**Exercise goal**
Nothing in the data should change when you return it, but leave the pictures out.
[Task data]
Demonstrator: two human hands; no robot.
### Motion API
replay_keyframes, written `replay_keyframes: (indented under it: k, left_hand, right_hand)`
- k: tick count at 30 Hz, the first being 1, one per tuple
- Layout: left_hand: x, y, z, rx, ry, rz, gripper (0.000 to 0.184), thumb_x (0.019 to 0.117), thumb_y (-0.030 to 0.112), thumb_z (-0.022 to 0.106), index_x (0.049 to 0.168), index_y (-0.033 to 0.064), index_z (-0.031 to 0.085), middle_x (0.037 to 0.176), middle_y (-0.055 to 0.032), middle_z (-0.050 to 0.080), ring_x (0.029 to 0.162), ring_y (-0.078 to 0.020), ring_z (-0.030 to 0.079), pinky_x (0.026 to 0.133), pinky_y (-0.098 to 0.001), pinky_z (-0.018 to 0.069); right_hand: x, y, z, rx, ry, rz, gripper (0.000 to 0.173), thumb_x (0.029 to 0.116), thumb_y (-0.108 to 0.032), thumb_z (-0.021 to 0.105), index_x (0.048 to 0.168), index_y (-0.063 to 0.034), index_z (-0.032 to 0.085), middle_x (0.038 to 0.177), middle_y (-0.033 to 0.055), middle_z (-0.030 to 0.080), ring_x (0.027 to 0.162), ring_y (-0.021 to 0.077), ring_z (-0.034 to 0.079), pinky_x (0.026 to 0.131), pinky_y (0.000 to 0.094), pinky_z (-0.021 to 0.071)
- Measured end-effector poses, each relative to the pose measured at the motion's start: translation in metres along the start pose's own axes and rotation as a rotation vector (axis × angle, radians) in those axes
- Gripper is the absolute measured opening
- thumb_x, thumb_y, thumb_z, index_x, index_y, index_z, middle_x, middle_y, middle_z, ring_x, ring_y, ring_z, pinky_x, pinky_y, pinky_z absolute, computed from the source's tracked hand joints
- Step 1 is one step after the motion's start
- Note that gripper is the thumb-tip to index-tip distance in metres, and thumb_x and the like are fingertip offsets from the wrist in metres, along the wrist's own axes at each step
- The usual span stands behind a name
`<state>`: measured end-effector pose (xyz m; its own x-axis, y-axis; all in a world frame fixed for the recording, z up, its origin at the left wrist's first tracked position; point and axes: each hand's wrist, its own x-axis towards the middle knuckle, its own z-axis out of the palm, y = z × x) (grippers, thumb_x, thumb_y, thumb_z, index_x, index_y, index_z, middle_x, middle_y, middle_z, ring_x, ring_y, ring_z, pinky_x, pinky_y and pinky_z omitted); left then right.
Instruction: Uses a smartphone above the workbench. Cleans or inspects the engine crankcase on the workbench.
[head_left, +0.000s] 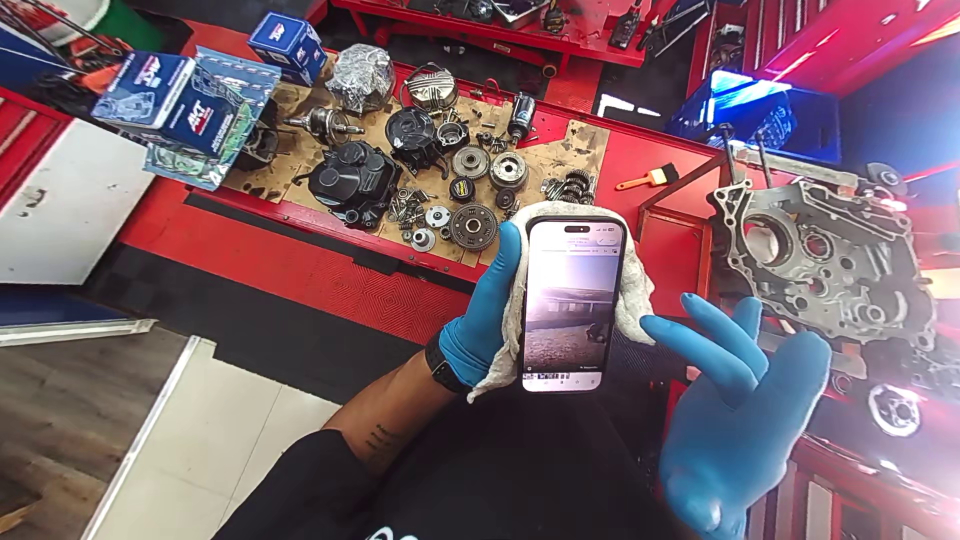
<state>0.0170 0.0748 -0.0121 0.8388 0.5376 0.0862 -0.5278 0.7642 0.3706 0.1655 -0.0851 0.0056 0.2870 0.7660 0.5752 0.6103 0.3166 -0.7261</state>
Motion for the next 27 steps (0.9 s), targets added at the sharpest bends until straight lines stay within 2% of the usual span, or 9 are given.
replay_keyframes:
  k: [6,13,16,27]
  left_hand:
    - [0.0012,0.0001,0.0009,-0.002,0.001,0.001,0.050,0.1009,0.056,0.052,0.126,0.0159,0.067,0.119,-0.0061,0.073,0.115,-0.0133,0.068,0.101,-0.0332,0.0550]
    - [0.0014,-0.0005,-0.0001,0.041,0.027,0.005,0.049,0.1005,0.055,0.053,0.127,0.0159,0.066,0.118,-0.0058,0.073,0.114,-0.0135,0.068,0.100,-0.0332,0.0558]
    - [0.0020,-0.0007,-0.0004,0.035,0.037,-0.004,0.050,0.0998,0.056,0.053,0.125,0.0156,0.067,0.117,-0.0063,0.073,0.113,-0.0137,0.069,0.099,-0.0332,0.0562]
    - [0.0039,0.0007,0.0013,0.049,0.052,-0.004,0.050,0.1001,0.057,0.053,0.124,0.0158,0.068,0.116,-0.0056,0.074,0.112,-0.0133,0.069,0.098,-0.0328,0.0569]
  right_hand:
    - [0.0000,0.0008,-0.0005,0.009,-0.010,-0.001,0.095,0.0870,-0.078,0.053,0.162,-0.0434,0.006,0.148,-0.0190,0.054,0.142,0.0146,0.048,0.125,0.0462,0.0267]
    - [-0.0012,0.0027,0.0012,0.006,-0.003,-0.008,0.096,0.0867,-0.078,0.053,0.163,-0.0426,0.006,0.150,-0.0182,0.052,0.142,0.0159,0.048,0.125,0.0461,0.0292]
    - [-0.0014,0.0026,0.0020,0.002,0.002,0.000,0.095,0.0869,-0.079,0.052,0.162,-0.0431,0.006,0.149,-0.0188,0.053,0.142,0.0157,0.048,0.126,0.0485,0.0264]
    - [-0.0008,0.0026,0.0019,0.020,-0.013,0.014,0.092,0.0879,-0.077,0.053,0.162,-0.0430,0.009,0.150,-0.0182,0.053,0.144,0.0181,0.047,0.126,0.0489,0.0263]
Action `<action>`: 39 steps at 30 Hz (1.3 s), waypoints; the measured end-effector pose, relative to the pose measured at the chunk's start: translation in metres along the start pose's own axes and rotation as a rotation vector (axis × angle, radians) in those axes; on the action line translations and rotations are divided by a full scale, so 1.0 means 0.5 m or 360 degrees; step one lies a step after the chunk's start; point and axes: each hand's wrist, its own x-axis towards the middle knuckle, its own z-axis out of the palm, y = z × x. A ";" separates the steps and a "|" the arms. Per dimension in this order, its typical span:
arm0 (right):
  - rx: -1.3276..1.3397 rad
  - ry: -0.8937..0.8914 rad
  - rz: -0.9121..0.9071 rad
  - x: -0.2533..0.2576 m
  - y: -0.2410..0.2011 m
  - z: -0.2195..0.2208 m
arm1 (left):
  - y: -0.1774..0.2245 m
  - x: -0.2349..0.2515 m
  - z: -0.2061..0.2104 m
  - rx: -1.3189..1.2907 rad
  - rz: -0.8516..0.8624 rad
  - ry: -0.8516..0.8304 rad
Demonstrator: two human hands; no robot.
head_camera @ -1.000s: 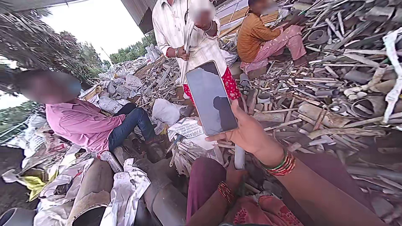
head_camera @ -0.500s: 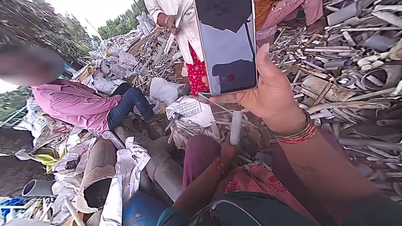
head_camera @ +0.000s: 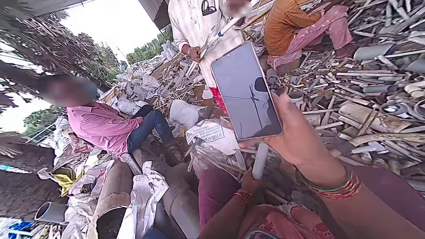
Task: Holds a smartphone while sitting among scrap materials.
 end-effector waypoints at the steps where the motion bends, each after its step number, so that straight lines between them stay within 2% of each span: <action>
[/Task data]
**Result of the exercise**
Demonstrator: two human hands; no robot.
### Motion API
replay_keyframes, written `replay_keyframes: (indented under it: k, left_hand, right_hand)`
- k: tick count at 30 Hz, the first being 1, one per tuple
- Layout: left_hand: x, y, z, rx, ry, rz, gripper (0.000 to 0.184), thumb_x (0.019 to 0.117), thumb_y (-0.030 to 0.112), thumb_z (-0.022 to 0.106), index_x (0.049 to 0.168), index_y (-0.033 to 0.064), index_z (-0.031 to 0.085), middle_x (0.037 to 0.176), middle_y (-0.055 to 0.032), middle_z (-0.050 to 0.080), ring_x (0.029 to 0.162), ring_y (-0.078 to 0.020), ring_z (-0.030 to 0.079), pinky_x (0.026 to 0.133), pinky_y (-0.098 to 0.001), pinky_z (-0.018 to 0.069); right_hand: x, y, z, rx, ry, rz, gripper (0.000 to 0.173), thumb_x (0.029 to 0.116), thumb_y (-0.108 to 0.032), thumb_z (-0.021 to 0.105), index_x (0.048 to 0.168), index_y (-0.063 to 0.034), index_z (-0.032 to 0.085), middle_x (0.038 to 0.177), middle_y (-0.033 to 0.055), middle_z (-0.030 to 0.080), ring_x (0.027 to 0.162), ring_y (-0.021 to 0.077), ring_z (-0.034 to 0.079), pinky_x (0.026 to 0.131), pinky_y (0.000 to 0.094), pinky_z (-0.021 to 0.071)
- Measured end-effector poses, each relative to the pose measured at the motion's start: translation in metres along the start pose's own axes and rotation as a rotation vector (axis × angle, radians) in those axes
- Gripper is the absolute measured opening
- thumb_x, thumb_y, thumb_z, index_x, index_y, index_z, middle_x, middle_y, middle_z, ring_x, ring_y, ring_z, pinky_x, pinky_y, pinky_z absolute, computed from the source's tracked hand joints
- Step 1 is one step after the motion's start
- Note that gripper is the thumb-tip to index-tip distance in metres, and thumb_x and the like are fingertip offsets from the wrist in metres, along the wrist's own axes at each step
- The usual span stands behind a name
`<state>`: measured end-effector pose (xyz m; its own x-axis, y-axis; all in a world frame fixed for the recording, z up, its origin at the left wrist's first tracked position; point and axes: each hand's wrist, its own x-axis towards the middle knuckle, its own z-axis out of the palm, y = z × x) (grippers, thumb_x, thumb_y, thumb_z, index_x, index_y, index_z, middle_x, middle_y, middle_z, ring_x, ring_y, ring_z, pinky_x, pinky_y and pinky_z omitted); left then right.
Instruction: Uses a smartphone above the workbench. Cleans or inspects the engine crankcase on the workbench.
[head_left, +0.000s] 
<state>0.0170 0.0748 -0.0121 0.8388 0.5376 0.0862 -0.5278 0.7642 0.3706 0.1655 -0.0851 0.0056 0.2870 0.7660 0.5752 0.6103 0.3166 -0.7261</state>
Motion for the next 27 steps (0.9 s), targets added at the sharpest bends until straight lines stay within 2% of the usual span, or 9 are given.
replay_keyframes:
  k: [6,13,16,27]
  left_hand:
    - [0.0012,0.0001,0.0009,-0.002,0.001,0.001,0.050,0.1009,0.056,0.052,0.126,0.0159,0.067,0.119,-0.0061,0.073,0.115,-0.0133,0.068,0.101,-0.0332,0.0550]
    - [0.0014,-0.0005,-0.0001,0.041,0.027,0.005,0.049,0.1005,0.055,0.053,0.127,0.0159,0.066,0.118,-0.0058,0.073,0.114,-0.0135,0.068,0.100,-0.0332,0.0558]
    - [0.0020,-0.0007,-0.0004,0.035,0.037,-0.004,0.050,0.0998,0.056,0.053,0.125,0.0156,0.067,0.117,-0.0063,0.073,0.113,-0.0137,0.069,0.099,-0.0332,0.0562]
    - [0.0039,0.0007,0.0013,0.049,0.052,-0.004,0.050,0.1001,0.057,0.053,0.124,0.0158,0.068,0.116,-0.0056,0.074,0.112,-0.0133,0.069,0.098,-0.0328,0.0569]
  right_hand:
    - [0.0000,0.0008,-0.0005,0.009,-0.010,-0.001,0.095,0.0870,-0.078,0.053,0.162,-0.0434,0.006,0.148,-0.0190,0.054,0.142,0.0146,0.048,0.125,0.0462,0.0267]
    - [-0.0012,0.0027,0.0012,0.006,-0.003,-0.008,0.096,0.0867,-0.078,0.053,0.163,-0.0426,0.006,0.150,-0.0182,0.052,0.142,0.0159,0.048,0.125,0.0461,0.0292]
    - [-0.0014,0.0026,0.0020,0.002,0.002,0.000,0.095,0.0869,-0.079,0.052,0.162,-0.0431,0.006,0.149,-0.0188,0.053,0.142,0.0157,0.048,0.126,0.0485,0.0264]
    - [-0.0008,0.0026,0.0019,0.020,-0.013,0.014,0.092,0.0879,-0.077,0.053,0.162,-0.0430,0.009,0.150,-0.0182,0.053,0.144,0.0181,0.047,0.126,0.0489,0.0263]
Action `<action>`: 39 steps at 30 Hz (1.3 s), waypoints; the measured end-effector pose, relative to the pose measured at the chunk's start: translation in metres along the start pose's own axes and rotation as a rotation vector (axis × angle, radians) in those axes; on the action line translations and rotations are divided by a full scale, so 1.0 means 0.5 m or 360 degrees; step one lies a step after the chunk's start; point and axes: each hand's wrist, its own x-axis towards the middle knuckle, its own z-axis out of the palm, y = z × x. A ";" separates the steps and a "|" the arms. Per dimension in this order, its typical span:
arm0 (right):
  - rx: -1.3276..1.3397 rad
  - ry: -0.8937..0.8914 rad
  - rz: -0.9121..0.9071 rad
  - x: -0.2533..0.2576 m
  - y: -0.2410..0.2011 m
  - z: -0.2195..0.2208 m
arm1 (left):
  - y: -0.1774..0.2245 m
  - x: -0.2349..0.2515 m
  - z: -0.2061..0.2104 m
  - rx: -1.3189..1.2907 rad
  - rz: -0.8516..0.8624 rad
  - ry: -0.8516..0.8304 rad
Demonstrator: two human hands; no robot.
head_camera @ -1.000s: 
head_camera @ -0.500s: 
head_camera @ +0.000s: 
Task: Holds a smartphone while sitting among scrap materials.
 end-effector waypoints at the steps where the motion bends, each after its step number, so that straight lines between them stay within 2% of each span: <action>

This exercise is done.